その対等な関係性を映し出す対比の効いた画面が良かったなという感想の第12話でした。

ファーストカットが対称的で視聴にも気合が入ります。

ウマ娘プリティーダービー SEASON2第12話
『ウマ娘プリティーダービー SEASON2 』第12話より

では始めます。

DMM TVはアニメと舞台が強いですね

水平のロングショットが好み

「ウマ娘」でたびたび出てきてはいたんですが、このロジャー・ディーキンスお得意の真横ロング・ショットが好みなんですよ。
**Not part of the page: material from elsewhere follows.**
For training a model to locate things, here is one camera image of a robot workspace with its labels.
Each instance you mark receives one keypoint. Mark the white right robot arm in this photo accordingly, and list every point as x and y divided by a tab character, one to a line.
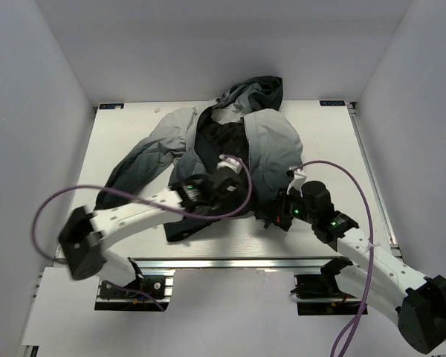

ロングか?

ウマ娘プリティーダービー SEASON2第7話
『ウマ娘プリティーダービー SEASON2』第7話より

ショーシャンクの空に ロジャー・ディーキンス ティム・ロビンス モーガン・フリーマン
『ショーシャンクの空に』より

肩越しショットでは測れない両者の距離の「空き」が絶妙なんですよね。

遠く観客も眺めるような窺うような、立ち入れない距離感。この距離感に「消しきれない警戒心や心の壁」「どこまでいっても他者である」とか「最後は自分でどうにかするしかない突き放し」とか、そういう無常のSAGAが生まれるのです。

引きのカメラとは関係ないけど、影と日なたで境界線演出にもなっています

特に「突き放し」の演出では、画面の端と端にキャラクターを立たせてロングショットで距離を大きく開ける、はド定番です。片方のキャラクターはフレームアウトして、画面に一人だけおいてけぼりくらうなんてのもよくありますね。

ま、ともかく、励ます立ち回りで右側に立ていったトウカイテイオーが、第12話では左側に来ているのは面白いですね。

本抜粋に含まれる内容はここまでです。